# Requirement:
Verbatim output required. Print the data in full.

# Data excerpt:
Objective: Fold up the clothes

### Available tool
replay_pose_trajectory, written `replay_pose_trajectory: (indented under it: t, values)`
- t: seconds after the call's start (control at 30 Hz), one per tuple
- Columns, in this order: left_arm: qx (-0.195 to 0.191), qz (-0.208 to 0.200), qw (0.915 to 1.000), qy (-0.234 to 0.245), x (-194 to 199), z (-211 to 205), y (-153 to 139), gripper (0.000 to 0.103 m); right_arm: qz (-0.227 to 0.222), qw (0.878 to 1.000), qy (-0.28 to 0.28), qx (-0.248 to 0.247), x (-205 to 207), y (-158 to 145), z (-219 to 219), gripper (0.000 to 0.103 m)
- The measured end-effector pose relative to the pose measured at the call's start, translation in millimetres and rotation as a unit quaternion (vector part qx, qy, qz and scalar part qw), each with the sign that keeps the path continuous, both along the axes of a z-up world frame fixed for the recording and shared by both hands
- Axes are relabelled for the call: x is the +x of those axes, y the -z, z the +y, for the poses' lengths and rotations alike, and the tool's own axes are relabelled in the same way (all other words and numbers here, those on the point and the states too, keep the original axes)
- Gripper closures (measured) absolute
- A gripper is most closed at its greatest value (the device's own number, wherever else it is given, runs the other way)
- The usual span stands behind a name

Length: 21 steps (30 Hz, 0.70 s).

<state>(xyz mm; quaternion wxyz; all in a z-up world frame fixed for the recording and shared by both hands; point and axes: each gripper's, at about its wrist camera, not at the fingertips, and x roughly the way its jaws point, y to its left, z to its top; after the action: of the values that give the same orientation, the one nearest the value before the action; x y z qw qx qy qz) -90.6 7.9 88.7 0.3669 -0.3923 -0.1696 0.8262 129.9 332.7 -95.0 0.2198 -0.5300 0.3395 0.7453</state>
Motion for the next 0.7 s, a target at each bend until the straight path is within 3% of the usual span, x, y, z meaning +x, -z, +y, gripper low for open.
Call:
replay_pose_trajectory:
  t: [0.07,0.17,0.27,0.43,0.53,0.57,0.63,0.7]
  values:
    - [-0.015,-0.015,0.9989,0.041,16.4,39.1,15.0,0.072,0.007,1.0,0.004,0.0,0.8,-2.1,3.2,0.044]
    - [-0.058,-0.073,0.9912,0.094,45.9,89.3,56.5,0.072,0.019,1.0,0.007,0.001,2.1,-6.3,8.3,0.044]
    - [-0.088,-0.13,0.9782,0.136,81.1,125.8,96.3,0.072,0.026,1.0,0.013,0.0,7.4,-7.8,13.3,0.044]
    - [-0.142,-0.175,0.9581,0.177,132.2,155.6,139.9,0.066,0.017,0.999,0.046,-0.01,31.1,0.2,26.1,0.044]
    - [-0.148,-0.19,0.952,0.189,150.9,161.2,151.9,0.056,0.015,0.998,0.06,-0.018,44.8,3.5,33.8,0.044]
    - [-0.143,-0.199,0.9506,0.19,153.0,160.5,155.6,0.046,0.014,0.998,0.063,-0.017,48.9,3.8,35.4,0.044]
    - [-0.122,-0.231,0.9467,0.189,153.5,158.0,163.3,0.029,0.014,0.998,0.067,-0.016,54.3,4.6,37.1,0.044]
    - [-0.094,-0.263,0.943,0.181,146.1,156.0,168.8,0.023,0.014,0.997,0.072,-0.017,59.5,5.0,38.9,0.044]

# Expected answer:
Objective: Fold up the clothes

### Available tool
replay_pose_trajectory, written `replay_pose_trajectory: (indented under it: t, values)`
- t: seconds after the call's start (control at 30 Hz), one per tuple
- Columns, in this order: left_arm: qx (-0.195 to 0.191), qz (-0.208 to 0.200), qw (0.915 to 1.000), qy (-0.234 to 0.245), x (-194 to 199), z (-211 to 205), y (-153 to 139), gripper (0.000 to 0.103 m); right_arm: qz (-0.227 to 0.222), qw (0.878 to 1.000), qy (-0.28 to 0.28), qx (-0.248 to 0.247), x (-205 to 207), y (-158 to 145), z (-219 to 219), gripper (0.000 to 0.103 m)
- The measured end-effector pose relative to the pose measured at the call's start, translation in millimetres and rotation as a unit quaternion (vector part qx, qy, qz and scalar part qw), each with the sign that keeps the path continuous, both along the axes of a z-up world frame fixed for the recording and shared by both hands
- Axes are relabelled for the call: x is the +x of those axes, y the -z, z the +y, for the poses' lengths and rotations alike, and the tool's own axes are relabelled in the same way (all other words and numbers here, those on the point and the states too, keep the original axes)
- Gripper closures (measured) absolute
- A gripper is most closed at its greatest value (the device's own number, wherever else it is given, runs the other way)
- The usual span stands behind a name

Length: 21 steps (30 Hz, 0.70 s).

<state>(xyz mm; quaternion wxyz; all in a z-up world frame fixed for the recording and shared by both hands; point and axes: each gripper's, at about its wrist camera, not at the fingertips, and x roughly the way its jaws point, y to its left, z to its top; after the action: of the values that give the same orientation, the one nearest the value before the action; x y z qw qx qy qz) -90.6 7.9 88.7 0.3669 -0.3923 -0.1696 0.8262 129.9 332.7 -95.0 0.2198 -0.5300 0.3395 0.7453</state>
Motion for the next 0.7 s, a target at each bend until the straight path is within 3% of the usual span, x, y, z meaning +x, -z, +y, gripper low for open.
Call:
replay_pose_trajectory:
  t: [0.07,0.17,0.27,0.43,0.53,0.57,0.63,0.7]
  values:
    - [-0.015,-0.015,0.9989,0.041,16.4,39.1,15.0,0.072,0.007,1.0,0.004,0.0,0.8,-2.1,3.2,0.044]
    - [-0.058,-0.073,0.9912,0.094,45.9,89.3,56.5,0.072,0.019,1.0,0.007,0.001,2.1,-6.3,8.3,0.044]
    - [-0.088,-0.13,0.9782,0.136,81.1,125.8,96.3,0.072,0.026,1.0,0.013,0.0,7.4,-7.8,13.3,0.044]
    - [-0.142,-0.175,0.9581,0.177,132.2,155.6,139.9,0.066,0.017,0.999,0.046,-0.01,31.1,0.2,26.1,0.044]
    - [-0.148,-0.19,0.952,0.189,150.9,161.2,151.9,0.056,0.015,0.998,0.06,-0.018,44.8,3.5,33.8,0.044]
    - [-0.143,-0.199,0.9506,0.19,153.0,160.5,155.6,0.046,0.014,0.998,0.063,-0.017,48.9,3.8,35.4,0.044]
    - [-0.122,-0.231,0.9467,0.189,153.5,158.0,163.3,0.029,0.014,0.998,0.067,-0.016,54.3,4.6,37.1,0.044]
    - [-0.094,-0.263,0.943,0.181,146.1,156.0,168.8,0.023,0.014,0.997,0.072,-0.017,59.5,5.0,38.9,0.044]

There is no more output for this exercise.